Share this page on your social media

Does the Bacteria in Your Gut Impact Your Intelligence?
By Jason von Stietz
May 30, 2015
Photo Credit: Getty Images


Does the bacteria in your gut impact your intelligence? A researcher at University College Cork found a distinct relationship between microbiome and the brain. Findings suggest that not only does one’s microbiome relate to stress response it also relates to learning. These findings were discussed in a recent article in BBC Future:


I have some startling news: you are not human. At least, by some counts. While you are indeed made up of billions of human cells working in remarkable concert, these are easily outnumbered by the bacterial cells that live on and in you – your microbiome. There are ten of them for every one of your own cells, and they add an extra two kilograms (4.4lbs) to your body.


Far from being freeloading passengers, many of these microbes actively help digest food and prevent infection. And now evidence is emerging that these tiny organisms may also have a profound impact on the brain too. They are a living augmentation of your body – and like any enhancement, this means they could, in principle, be upgraded. So, could you hack your microbiome to make yourself healthier, happier, and smarter too?


According to John Cryan, this isn’t as far-fetched as it sounds. As a professor of anatomy and neuroscience at University College Cork, he specialises in the relationship between the brain and the gut. One of his early experiments showed the diversity of bacteria living in the gut was greatly diminished in mice suffering from early life stress. This finding inspired him to investigate the connection between the microbiome and the brain.

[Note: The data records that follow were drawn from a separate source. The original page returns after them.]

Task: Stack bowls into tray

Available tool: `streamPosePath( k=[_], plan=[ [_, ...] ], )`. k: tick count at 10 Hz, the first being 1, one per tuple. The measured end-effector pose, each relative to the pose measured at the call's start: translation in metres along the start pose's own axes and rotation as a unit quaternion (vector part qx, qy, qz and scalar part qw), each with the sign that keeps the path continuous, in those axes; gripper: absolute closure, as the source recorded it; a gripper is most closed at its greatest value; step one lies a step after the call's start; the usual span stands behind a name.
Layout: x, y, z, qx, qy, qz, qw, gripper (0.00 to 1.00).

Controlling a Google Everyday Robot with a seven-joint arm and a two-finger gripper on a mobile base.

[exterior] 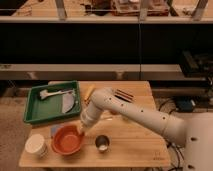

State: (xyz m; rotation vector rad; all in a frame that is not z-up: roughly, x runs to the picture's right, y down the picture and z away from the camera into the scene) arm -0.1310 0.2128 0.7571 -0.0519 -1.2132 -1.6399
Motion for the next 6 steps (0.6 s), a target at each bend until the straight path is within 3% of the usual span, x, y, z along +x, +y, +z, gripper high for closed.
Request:
streamPosePath(
  k=[6],
  plan=[
    [0.004, -0.013, 0.012, 0.007, -0.023, -0.016, 0.9996, 0.20]
  ],
)
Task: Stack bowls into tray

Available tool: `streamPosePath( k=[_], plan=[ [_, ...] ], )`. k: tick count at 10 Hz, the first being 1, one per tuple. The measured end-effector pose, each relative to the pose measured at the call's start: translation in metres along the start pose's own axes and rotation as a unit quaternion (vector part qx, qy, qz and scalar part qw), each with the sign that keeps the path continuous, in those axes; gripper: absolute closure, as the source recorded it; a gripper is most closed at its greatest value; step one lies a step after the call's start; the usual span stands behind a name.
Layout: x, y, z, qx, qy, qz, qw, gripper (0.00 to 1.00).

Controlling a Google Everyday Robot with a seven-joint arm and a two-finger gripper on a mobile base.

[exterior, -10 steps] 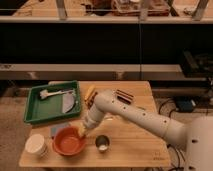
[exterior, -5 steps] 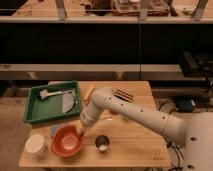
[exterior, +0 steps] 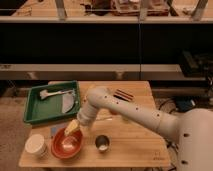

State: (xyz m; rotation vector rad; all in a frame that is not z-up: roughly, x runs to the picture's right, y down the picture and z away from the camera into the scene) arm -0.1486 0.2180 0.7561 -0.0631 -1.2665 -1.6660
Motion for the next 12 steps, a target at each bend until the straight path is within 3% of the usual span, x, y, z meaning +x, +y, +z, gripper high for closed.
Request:
streamPosePath(
  k=[3, 4, 6, 7, 12],
  plan=[
    [-0.004, 0.001, 0.022, 0.006, -0.003, -0.015, 0.9999, 0.21],
    [-0.006, 0.002, 0.028, 0.009, -0.004, -0.020, 0.9998, 0.26],
    [-0.009, 0.005, 0.036, 0.013, -0.004, -0.025, 0.9996, 0.43],
    [-0.012, 0.007, 0.037, 0.006, 0.003, -0.025, 0.9997, 0.58],
    [-0.017, 0.008, 0.029, 0.001, 0.024, -0.006, 0.9997, 0.99]
  ],
)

The bacterial microbiota in the gut helps normal brain development, says Cryan. “If you don’t have microbiota you have major changes in brain structure and function, and then also in behaviour.” In a pioneering study, a Japanese research team showed that mice raised without any gut bacteria had an exaggerated physical response to stress, releasing more hormone than mice that had a full complement of bacteria. However, this effect could be reduced in bacteria-free mice by repopulating their gut with Bifidobacterium infantis, one of the major symbiotic bacteria found in the gut. Cryan’s team built on this finding, showing that this effect could be reproduced even in healthy mice. “We took healthy mice and fed them Lactobacillus [another common gut bacteria), and we showed that these animals had a reduced stress response and reduced anxiety-related behaviours.”

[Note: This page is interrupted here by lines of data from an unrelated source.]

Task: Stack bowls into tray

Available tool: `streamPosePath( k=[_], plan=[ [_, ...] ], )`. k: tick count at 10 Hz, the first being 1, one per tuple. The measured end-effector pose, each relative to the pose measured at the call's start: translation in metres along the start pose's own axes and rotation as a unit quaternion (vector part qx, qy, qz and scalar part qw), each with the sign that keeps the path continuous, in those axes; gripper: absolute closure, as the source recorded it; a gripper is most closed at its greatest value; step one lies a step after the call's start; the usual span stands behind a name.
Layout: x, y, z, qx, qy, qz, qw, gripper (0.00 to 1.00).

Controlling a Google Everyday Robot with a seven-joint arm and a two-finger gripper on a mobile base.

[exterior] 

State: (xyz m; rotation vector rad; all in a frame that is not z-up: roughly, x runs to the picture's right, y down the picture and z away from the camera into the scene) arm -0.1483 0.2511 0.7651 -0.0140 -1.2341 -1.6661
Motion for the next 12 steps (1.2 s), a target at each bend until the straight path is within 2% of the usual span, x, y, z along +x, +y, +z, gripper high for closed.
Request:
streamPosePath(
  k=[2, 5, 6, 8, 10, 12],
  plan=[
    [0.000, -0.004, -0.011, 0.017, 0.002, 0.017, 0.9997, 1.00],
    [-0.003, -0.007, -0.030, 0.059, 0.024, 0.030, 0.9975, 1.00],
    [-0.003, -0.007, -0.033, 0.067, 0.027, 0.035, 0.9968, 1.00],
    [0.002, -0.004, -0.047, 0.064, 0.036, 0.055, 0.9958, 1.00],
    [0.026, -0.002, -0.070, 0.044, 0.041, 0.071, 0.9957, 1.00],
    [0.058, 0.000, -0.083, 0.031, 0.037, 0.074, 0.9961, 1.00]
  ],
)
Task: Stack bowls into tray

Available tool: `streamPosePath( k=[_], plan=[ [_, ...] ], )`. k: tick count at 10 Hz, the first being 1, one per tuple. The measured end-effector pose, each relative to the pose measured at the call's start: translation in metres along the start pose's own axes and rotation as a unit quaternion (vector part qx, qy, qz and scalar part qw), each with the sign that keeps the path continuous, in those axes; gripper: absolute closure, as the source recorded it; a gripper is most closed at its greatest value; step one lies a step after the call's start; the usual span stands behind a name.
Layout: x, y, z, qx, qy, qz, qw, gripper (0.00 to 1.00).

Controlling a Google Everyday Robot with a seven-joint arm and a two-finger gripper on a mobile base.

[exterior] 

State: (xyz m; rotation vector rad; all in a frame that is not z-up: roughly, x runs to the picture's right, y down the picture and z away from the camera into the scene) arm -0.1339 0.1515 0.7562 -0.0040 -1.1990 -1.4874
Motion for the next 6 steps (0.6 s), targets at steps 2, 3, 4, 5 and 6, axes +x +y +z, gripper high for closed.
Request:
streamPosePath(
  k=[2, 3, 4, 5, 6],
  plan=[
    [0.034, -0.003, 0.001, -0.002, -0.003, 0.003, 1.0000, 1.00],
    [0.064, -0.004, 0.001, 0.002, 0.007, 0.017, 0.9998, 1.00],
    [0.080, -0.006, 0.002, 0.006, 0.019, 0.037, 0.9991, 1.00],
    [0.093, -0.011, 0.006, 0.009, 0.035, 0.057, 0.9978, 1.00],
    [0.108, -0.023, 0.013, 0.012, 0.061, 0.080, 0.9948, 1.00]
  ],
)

But why should bacteria in the gut affect the brain? There are several different ways that messages can be sent from one organ to the other. It can be hormones or immune cells via the bloodstream, or by impulses along the vagus nerve, which stretches from the brain to intertwine closely with the gut. Through these pathways, actions in one produce effects in the other.


So how might you go about altering your microbiome to do a spot of brain-hacking? Cryan’s team works on several fronts, investigating the potential to manage stress, pain, obesity and cognition through the gut. “We have unpublished data showing that probiotics can enhance learning in animal models,” he tells me. His team tested the effects of two strains of bacteria, finding that one improved cognition in mice. His team is now embarking on human trials, to see if healthy volunteers can have their cognitive abilities enhanced or modulated by tweaking the gut microbiome.

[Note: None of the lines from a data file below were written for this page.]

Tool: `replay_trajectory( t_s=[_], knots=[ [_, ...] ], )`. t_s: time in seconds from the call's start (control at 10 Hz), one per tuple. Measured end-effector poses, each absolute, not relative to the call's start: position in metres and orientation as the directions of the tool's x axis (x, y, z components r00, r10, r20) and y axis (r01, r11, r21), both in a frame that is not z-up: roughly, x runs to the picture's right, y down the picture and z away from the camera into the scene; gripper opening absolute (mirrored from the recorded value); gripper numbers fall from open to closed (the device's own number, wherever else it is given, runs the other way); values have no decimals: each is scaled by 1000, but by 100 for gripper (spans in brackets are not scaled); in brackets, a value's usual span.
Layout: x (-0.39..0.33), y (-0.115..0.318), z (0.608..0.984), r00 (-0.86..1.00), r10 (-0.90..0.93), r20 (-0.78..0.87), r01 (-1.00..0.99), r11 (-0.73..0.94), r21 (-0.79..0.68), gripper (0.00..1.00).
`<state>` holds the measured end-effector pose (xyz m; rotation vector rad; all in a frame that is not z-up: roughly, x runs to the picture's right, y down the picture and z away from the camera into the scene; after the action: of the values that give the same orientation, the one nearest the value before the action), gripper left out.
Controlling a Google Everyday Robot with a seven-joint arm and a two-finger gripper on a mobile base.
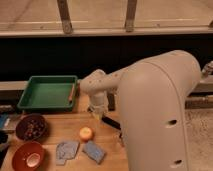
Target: Wipe table surface with brush
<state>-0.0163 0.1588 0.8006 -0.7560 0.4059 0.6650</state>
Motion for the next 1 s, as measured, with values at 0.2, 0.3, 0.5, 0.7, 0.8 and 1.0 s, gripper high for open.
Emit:
replay_trajectory(
  t_s=[0.2, 0.3, 0.5, 0.7, 0.8, 1.0],
  knots=[
    [-11, 141, 821, 719, 406, -565, -689, 522, -502, 0],
    [-10, 133, 829, 718, 407, -565, -691, 514, -508, 0],
    [-36, 114, 839, 748, 404, -527, -662, 520, -540, 0],
    [-53, 108, 831, 784, 395, -478, -619, 544, -566, 0],
    [-65, 115, 820, 811, 377, -447, -584, 565, -583, 0],
    [-84, 135, 799, 842, 344, -416, -539, 592, -599, 0]
  ],
)
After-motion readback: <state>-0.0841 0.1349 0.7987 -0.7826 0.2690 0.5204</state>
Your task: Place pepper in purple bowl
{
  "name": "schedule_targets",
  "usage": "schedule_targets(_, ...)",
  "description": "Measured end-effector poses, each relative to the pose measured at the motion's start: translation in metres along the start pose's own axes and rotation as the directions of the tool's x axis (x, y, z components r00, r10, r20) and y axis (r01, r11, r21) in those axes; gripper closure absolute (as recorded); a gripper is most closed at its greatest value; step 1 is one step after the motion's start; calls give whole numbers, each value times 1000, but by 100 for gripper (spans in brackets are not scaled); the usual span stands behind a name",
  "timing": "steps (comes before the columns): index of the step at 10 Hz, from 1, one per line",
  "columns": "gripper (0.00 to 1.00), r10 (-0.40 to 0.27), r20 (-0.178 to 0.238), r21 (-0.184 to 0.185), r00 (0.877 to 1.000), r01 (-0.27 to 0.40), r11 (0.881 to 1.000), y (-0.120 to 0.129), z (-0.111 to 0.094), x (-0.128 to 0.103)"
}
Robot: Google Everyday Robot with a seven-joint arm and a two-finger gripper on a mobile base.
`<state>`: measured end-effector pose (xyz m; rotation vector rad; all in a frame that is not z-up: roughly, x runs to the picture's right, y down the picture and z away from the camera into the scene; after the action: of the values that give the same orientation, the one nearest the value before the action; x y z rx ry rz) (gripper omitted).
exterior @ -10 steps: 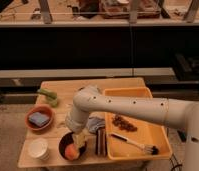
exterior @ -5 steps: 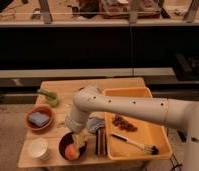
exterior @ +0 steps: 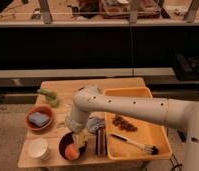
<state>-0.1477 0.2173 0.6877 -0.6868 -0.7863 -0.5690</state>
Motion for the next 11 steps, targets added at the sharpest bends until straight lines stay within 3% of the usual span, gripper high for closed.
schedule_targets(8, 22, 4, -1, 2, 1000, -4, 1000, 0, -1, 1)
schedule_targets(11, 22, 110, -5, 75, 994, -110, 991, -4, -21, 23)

Another method of adjusting the bacterial profile of your gut is to undergo a transplant that involves taking faecal material from a donor’s intestine – often a close relative – and implanting into a recipient via enema infusion. This unorthodox treatment has been shown to successfully treat infections caused by pathogenic bacteria colonising the gut.


Brain boost


Thankfully, Cryan has a far more appetising method on offer.  “Diet is perhaps the biggest factor in shaping the composition of the microbiome,” he says. A study by University College Cork researchers published in Nature in 2012 followed 200 elderly people over the course of two years, as they transitioned into different environments such as nursing homes. The researchers found that their subjects’ health – frailty, cognition, and immune system – all correlated with their microbiome. From bacterial population alone, researchers could tell if a patient was a long-stay patient in a nursing home, or short-stay, or living in the general community. These changes were a direct reflection of their diet in these different environments. “A diverse diet gives you a diverse microbiome that gives you a better health outcome,” says Cryan.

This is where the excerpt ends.